Que tout capital, soit matériel, soit intellectuel ! étant une œuvre collective, forme par conséquent une propriété collective ;

Que le fort n’a pas droit d’empêcher par ses envahissements le travail du faible, ni l’habile de surprendre la bonne foi du simple ;

Enfin, que nul ne peut être forcé d’acheter ce dont il n’a pas envie, moins encore de payer ce qu’il n’a pas acheté : partant que la valeur échangeable d’un produit n’ayant pour mesure ni l’opinion de l’acheteur ni celle du vendeur, mais la somme de temps et de dépenses qu’il a coûté, la propriété de chacun reste toujours égale.

Ne sont-ce pas là des vérités bien niaises ? Eh bien ! si niaises qu’elles vous semblent, lecteur, vous en verrez d’autres qui les surpasseront encore en platitude et niaiserie.

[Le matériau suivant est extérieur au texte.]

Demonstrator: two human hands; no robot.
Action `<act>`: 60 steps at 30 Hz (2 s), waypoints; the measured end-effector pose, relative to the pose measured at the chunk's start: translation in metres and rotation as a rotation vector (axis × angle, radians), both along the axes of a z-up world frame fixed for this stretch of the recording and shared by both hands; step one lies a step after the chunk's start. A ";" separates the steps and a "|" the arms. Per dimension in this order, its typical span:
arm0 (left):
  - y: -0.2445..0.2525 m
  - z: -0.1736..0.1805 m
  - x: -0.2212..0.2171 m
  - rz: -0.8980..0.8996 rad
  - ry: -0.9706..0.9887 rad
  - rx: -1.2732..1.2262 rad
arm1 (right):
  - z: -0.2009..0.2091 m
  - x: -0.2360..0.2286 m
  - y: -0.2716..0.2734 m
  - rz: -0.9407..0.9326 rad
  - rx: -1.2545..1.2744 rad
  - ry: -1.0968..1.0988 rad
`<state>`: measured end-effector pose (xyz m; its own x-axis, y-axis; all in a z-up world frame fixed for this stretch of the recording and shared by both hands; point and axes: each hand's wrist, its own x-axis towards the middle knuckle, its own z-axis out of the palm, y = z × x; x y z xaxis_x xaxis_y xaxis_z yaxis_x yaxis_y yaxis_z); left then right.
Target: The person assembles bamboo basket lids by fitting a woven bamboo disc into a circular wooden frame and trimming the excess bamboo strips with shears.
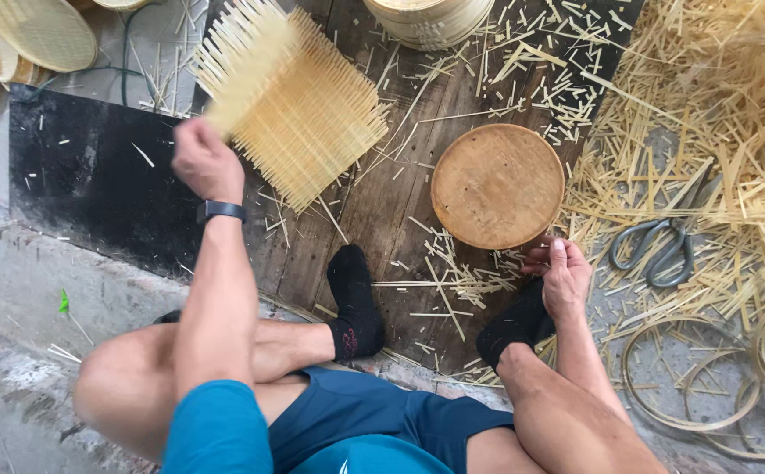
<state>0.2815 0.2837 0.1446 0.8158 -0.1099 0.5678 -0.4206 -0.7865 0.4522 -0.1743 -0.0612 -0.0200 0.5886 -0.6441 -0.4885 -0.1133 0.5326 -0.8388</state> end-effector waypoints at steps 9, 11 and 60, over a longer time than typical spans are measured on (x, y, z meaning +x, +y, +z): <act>-0.133 -0.010 -0.164 -0.906 0.010 0.014 | 0.069 0.020 -0.026 -0.119 0.080 -0.313; -0.138 -0.028 -0.203 -1.161 0.063 0.298 | 0.098 0.026 -0.035 -0.192 0.368 -0.362; -0.231 -0.048 -0.188 -1.261 0.499 0.866 | 0.004 -0.233 -0.019 -0.435 -1.050 1.338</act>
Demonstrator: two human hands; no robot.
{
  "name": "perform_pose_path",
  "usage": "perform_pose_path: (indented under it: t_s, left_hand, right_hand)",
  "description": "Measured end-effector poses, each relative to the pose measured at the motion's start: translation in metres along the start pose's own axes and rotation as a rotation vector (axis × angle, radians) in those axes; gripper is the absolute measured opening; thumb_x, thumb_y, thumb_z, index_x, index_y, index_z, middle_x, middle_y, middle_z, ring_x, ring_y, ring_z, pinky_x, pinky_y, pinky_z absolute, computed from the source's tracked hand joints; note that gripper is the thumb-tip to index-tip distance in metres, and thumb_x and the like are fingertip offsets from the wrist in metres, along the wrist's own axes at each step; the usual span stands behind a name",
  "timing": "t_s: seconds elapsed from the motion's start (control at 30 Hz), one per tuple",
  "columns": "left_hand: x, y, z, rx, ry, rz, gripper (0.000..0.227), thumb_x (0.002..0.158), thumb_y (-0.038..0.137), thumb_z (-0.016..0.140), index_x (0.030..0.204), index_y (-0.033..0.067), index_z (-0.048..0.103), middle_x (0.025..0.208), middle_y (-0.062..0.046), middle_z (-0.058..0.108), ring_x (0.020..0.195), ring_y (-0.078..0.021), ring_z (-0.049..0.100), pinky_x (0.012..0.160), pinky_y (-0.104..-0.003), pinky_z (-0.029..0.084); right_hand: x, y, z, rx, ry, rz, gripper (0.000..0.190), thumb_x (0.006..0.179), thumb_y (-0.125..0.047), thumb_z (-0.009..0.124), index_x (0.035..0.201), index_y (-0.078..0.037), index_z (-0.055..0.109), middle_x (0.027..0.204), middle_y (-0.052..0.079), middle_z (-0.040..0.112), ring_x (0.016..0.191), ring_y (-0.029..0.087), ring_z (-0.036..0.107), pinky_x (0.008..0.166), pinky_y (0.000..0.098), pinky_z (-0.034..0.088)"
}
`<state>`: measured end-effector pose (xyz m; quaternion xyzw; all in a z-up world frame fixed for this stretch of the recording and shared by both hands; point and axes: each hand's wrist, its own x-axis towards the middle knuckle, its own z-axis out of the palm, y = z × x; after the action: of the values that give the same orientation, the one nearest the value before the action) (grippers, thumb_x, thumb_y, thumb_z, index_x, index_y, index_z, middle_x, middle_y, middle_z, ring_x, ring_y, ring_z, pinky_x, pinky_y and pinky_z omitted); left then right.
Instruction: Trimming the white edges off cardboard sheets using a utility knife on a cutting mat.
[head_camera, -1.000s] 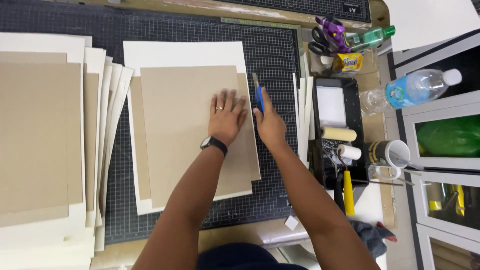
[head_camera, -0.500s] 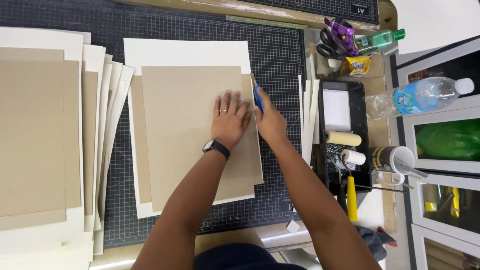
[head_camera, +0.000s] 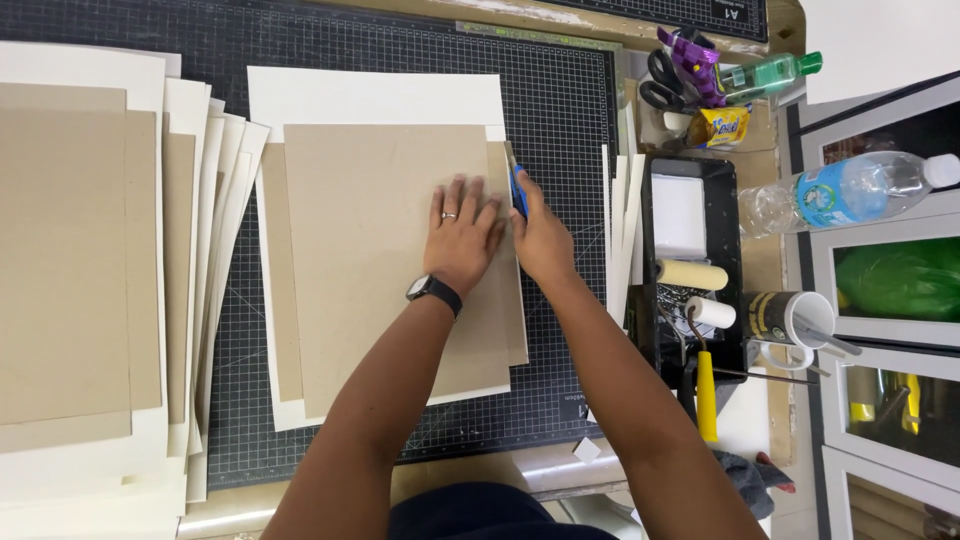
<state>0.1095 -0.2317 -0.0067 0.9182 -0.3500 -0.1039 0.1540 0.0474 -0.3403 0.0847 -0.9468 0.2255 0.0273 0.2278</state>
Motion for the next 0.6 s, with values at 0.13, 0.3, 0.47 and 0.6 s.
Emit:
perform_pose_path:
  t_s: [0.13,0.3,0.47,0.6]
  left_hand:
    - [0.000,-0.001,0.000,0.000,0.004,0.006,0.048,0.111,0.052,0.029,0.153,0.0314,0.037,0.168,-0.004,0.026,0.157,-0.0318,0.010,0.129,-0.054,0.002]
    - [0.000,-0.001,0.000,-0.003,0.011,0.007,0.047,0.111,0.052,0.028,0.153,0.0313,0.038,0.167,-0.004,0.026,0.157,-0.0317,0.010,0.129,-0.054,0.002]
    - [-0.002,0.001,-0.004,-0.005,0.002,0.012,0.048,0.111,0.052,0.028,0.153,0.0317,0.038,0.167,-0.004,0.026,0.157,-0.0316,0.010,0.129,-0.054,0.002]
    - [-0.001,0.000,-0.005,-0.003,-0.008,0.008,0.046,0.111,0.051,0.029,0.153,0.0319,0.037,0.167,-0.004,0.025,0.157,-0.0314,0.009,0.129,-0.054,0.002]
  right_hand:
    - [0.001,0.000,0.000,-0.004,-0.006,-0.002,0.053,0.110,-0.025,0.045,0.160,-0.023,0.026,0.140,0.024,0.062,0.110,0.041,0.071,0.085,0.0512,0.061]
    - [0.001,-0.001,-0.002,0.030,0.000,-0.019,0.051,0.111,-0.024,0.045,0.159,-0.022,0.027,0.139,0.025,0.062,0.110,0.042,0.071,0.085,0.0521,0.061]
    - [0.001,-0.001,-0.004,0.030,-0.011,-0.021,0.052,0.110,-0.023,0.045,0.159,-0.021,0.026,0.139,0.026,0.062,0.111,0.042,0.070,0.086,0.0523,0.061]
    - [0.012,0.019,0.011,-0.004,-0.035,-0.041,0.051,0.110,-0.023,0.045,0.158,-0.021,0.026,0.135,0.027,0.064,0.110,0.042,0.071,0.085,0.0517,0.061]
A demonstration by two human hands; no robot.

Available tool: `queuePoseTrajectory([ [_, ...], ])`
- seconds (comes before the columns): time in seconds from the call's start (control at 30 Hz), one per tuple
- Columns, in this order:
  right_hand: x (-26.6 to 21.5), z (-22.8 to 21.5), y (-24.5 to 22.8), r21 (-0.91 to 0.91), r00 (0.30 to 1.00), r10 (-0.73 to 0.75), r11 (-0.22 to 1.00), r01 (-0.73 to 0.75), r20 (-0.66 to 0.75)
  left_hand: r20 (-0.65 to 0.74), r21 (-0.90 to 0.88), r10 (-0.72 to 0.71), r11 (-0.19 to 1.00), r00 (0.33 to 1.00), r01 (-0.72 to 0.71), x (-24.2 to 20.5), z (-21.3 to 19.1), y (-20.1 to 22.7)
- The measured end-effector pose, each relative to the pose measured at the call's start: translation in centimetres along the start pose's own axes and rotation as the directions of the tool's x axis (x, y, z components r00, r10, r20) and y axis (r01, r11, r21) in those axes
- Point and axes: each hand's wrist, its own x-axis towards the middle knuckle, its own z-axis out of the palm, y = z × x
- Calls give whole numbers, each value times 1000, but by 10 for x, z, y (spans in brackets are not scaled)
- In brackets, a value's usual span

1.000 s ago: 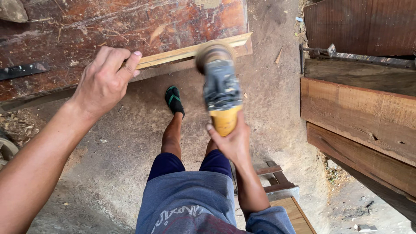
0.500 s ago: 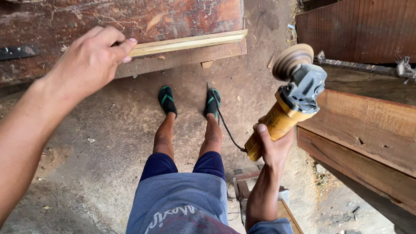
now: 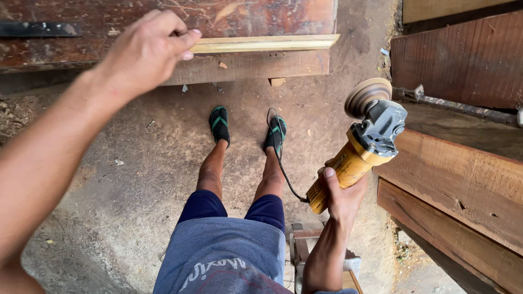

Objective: The person uses pliers to remove a nail from a wooden frame, then picks up a thin wooden stick. They use an angle grinder with a sanding disc to smooth the surface of the stick while holding it against a workbench.

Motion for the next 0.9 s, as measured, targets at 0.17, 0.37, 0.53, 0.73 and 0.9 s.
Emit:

Car nous marchons à rebours des géomètres : pour eux, à mesure qu’ils avancent, les problèmes deviennent de plus en plus difficiles ; nous, au contraire, après avoir commencé par les propositions les plus abstruses, nous finirons par les axiomes.

Mais il faut, pour terminer ce chapitre, que j’expose encore une de ces vérités exorbitantes comme jamais n’en découvrirent ni jurisconsultes ni économistes.


§ 8. Que, dans l’ordre de la justice, le travail détruit la propriété.


Cette proposition est la conséquence des deux précédents paragraphes, que nous allons d’abord résumer.

L’homme isolé ne peut subvenir qu’à une très petite partie de ses besoins ; toute sa puissance est dans la société et dans la combinaison intelligente de l’effort universel. La division et la simultanéité du travail multiplie la quantité et la variété des produits ; la spécialité des fonctions augmente la qualité des choses consommables.